M. Gérard Larcher appelle l'attention de M. le secrétaire d'Etat à l'industrie sur le régime juridique applicable à la construction des éoliennes. Il constate, en effet, que l'article R. 421-1 du code de l'urbanisme ne subordonne à la délivrance d'un permis de construire que les éoliennes de plus de douze mètres de hauteur. Quant au décret n° 77-1141 du 12 octobre 1977, il dispense toutes les éoliennes, quelle que soit leur taille, d'étude d'impact dès lors qu'elles sont situées dans une commune où existe un plan local d'urbanisme. Dans les communes où tel document n'existe pas, le même décret ne soumet pas à la procédure d'étude d'impact les éoliennes dont la surface hors oeuvre nette est inférieure à trois mille mètres carrés. De ce fait, une grande partie des installations éoliennes ne sont soumises ni à la réglementation relative au permis de construire ni à celle concernant la réalisation d'une étude d'impact. Il observe, en outre, que les articles L. 123-1 et suivants du code de l'environnement ne rangent pas les éoliennes au nombre des installations soumises à enquête publique. Il constate enfin que la directive n° 97-11 CE du 3 mars 1997, qui subordonne explicitement la création de fermes-éoliennes à la réalisation d'une étude d'impact, n'est pas transposée. C'est pourquoi il lui demande de bien vouloir préciser s'il envisage de soumettre la construction des éoliennes à l'obtention d'un permis de construire et à la réalisation d'une étude d'impact et d'une enquête publique. Il souhaiterait également connaître le délai dans lequel le Gouvernement entend transposer les dispositions de la directive n° 97-11 CE précitée.

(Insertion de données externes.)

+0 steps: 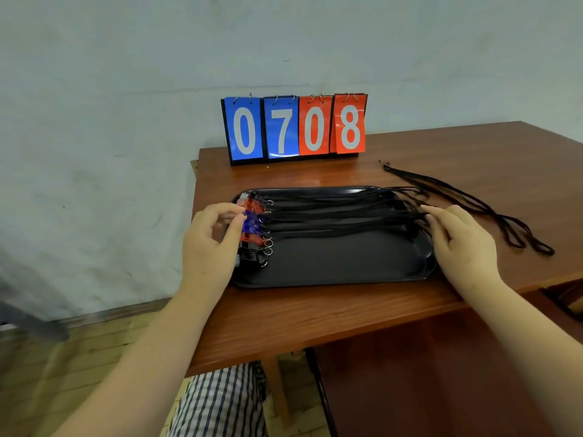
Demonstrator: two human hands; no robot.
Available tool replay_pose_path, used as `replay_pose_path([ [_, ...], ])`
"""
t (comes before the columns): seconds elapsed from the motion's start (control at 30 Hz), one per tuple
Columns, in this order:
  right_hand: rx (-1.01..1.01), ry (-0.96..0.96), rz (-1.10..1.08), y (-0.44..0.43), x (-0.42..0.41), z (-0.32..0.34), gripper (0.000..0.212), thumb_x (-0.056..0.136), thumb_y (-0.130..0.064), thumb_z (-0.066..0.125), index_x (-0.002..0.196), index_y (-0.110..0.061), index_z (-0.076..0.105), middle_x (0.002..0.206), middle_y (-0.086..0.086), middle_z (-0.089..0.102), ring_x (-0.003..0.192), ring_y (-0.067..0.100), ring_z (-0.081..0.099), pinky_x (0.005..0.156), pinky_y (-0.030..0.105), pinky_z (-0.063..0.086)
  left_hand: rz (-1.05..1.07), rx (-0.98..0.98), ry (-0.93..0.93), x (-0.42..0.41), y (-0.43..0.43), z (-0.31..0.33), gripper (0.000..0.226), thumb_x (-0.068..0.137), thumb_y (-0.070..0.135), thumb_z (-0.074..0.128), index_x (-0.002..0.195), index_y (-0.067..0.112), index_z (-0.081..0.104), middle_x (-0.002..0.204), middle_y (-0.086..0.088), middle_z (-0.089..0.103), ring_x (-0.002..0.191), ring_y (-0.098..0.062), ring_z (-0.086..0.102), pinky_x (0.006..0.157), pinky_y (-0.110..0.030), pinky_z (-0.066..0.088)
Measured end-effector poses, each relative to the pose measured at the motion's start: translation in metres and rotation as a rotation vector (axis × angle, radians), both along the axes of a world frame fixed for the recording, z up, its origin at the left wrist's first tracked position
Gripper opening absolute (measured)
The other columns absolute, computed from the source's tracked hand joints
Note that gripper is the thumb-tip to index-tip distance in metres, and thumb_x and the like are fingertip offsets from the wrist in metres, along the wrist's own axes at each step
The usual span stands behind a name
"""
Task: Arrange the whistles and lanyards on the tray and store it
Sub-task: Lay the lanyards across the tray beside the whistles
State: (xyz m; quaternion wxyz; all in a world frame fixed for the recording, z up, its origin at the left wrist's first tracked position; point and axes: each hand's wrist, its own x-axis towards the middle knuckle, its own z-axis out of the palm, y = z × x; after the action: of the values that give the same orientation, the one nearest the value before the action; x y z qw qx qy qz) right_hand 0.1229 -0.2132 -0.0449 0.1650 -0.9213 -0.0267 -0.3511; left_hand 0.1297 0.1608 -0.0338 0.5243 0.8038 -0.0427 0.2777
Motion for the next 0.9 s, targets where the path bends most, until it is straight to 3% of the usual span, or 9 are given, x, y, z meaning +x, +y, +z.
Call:
replay_pose_path([
  [0.17,0.084,-0.034,-0.022,-0.0030,-0.0024,0.0010,0.023,0.099,-0.020,0.056,0.116,-0.012,0.070,0.090,-0.001,0.061,0.080,0.018,0.058,0.065,0.032,0.047,-0.058,0.110,-0.008,0.0029,0.0000,-0.0025,0.015,0.095,0.011,0.060,0.102,0.023,0.067,0.098,0.003,0.063,0.094,-0.012,0.058,0.082,-0.019,0.048],
  [0.37,0.045,0.024,-0.012,-0.0015,-0.0013,-0.0008,0.019,0.096,-0.026,0.061,0.104,-0.016,0.074,0.084,-0.004,0.062,0.074,0.018,0.060,0.060,0.035,0.051,-0.106,0.255,-0.013,0.0024,-0.0043,-0.0025,0.018,0.094,0.009,0.060,0.098,0.024,0.069,0.098,0.015,0.059,0.101,-0.011,0.056,0.088,-0.029,0.048],
  [0.53,0.039,0.019,-0.020,-0.0013,-0.0009,-0.0023,0.019,0.097,-0.024,0.060,0.105,-0.015,0.074,0.083,-0.003,0.061,0.072,0.019,0.059,0.058,0.035,0.051,-0.117,0.213,0.008,0.0036,-0.0036,-0.0029,0.022,0.095,0.006,0.058,0.096,0.024,0.070,0.098,0.024,0.058,0.104,-0.011,0.057,0.092,-0.033,0.049],
  [0.77,0.073,0.063,-0.020,0.0005,-0.0040,-0.0002,0.023,0.096,-0.017,0.058,0.115,-0.017,0.072,0.083,-0.006,0.060,0.070,0.014,0.055,0.058,0.027,0.042,-0.085,0.197,0.070,0.0070,-0.0033,-0.0050,0.025,0.094,0.003,0.054,0.088,0.023,0.069,0.095,0.020,0.059,0.097,-0.013,0.055,0.079,-0.024,0.042],
  [0.9,0.097,0.074,-0.015,0.0026,-0.0055,0.0030,0.023,0.095,-0.015,0.056,0.112,-0.019,0.071,0.086,-0.012,0.057,0.073,0.012,0.055,0.059,0.029,0.044,-0.106,0.192,0.104,0.0086,-0.0032,-0.0054,0.025,0.094,0.006,0.051,0.090,0.021,0.071,0.096,0.018,0.060,0.106,-0.012,0.054,0.087,-0.030,0.046],
])
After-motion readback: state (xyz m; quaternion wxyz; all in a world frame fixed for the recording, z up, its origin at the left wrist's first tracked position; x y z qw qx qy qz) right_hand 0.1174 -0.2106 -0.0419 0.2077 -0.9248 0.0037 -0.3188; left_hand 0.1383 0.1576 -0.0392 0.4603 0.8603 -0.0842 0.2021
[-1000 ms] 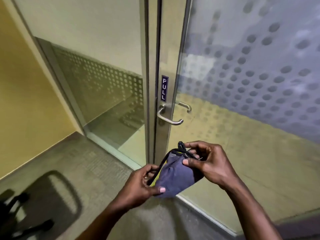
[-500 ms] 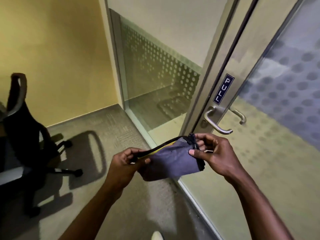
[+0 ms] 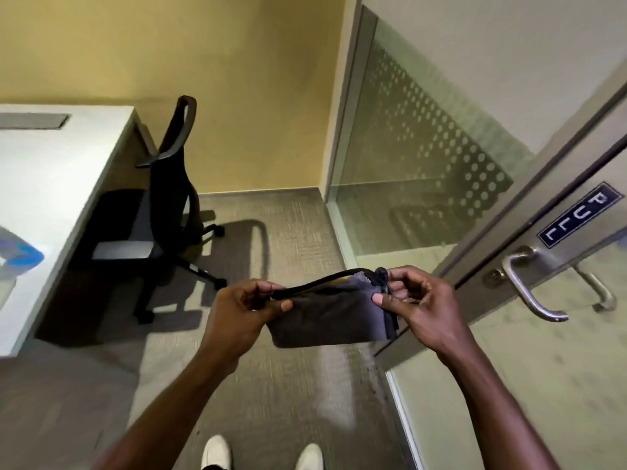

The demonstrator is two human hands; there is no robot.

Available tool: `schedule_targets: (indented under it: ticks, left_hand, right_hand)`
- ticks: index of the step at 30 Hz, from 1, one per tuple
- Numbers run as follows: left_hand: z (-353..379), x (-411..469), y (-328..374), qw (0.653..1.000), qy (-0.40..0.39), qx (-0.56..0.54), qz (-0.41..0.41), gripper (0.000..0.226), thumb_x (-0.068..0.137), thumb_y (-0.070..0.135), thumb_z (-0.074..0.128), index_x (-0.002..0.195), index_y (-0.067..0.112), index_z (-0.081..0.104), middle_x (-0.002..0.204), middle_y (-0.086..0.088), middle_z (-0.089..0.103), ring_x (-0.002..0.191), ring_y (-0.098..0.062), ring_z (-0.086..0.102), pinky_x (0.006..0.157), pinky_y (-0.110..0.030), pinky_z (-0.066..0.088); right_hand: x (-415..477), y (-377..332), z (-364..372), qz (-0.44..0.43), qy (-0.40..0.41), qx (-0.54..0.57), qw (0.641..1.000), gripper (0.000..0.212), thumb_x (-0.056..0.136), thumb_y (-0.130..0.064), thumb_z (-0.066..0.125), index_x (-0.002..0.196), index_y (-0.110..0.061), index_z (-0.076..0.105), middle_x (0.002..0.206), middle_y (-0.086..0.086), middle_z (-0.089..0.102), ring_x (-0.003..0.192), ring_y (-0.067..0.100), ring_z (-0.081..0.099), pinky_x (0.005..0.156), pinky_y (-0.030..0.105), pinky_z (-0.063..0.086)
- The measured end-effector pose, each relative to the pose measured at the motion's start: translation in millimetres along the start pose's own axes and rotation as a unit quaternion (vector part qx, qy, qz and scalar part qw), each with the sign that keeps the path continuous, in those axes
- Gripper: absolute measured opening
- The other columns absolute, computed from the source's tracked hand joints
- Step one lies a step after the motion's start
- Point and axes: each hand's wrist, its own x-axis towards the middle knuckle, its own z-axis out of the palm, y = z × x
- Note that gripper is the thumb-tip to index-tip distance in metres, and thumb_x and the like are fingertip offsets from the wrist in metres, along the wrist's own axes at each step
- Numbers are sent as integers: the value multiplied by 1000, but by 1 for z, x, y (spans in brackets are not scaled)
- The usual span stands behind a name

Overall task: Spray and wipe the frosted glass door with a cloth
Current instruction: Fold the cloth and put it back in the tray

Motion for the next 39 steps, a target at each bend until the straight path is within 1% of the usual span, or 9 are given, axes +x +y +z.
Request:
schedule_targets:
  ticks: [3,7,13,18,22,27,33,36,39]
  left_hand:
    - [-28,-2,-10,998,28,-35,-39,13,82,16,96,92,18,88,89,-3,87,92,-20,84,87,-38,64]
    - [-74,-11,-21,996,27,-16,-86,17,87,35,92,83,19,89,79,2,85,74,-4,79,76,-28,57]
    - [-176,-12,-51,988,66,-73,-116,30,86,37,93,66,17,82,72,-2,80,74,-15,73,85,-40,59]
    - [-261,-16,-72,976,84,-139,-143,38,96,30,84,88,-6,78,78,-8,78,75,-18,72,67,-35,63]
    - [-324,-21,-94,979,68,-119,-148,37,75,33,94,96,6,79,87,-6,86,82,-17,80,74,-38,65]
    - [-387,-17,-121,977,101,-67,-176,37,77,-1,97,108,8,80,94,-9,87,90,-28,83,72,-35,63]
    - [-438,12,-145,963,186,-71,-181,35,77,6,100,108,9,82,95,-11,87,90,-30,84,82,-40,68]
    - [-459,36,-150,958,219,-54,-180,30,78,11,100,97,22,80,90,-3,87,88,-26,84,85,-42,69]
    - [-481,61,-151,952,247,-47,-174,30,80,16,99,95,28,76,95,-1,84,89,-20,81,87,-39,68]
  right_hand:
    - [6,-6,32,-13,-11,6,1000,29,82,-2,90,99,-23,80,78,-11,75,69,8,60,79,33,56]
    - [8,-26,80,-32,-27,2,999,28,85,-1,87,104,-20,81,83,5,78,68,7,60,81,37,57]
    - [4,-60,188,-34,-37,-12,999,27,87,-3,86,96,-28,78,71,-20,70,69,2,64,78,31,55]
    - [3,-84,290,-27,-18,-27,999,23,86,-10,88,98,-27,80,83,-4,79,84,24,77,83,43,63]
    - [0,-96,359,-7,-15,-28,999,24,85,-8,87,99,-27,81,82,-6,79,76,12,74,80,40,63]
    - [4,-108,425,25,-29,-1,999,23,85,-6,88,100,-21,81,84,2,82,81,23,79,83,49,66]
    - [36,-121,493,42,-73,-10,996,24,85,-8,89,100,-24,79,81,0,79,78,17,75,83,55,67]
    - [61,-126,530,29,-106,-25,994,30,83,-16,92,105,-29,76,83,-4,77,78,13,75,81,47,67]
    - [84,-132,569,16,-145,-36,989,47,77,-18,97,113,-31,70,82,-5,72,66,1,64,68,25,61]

Réponse du ministère : Industrie

publiée dans le JO Sénat du 14/02/2002 - page 495

Dans un souci de diversification énergétique et de protection du climat, le Gouvernement met en oeuvre une politique ambitieuse de développement des énergies renouvelables, et en particulier de l'énergie éolienne. Il est essentiel que ce développement se fasse de manière respectueuse de l'environnement et dans le cadre d'une large association du public et des élus concernés. En l'état actuel du droit, outre les dispositions du code de l'urbanisme, les projets éoliens relèvent de l'autorisation d'exploiter au titre de la loi du 10 février 2000 sur le service public de l'électricité lorsque la puissance installée est supérieure à 4,5 mégawatts. En dessous de ce seuil, les installations éoliennes sont soumises, dans un souci de simplification des procédures administratives, à simple déclaration. En ce qui concerne la protection de l'environnement, les réglementations actuelles en matière d'étude d'impact et d'enquête publique n'incluent pas les éoliennes dans leur champ d'application. Toutefois, la grande majorité des projets envisagés comporte, sur l'initiative des exploitants, des études d'impact qui facilitent le débat local sur l'implantation des installations éoliennes. Dans le cadre de la transposition de la directive n° 97/11/CE du 3 mars 1997 actuellement menée sous l'égide des services du ministère de l'aménagement du territoire et de l'environnement, une réflexion est menée pour déterminer un seuil pertinent pour l'application non seulement de l'étude d'impact, mais également de l'enquête publique, aux projets éoliens. Cette réflexion, qui devrait aboutir prochainement, devra donc concilier le développement hautement souhaitable de ce type d'énergie renouvelable avec les impératifs de protection de l'environnement notamment de protection des sites, et de concertation locale.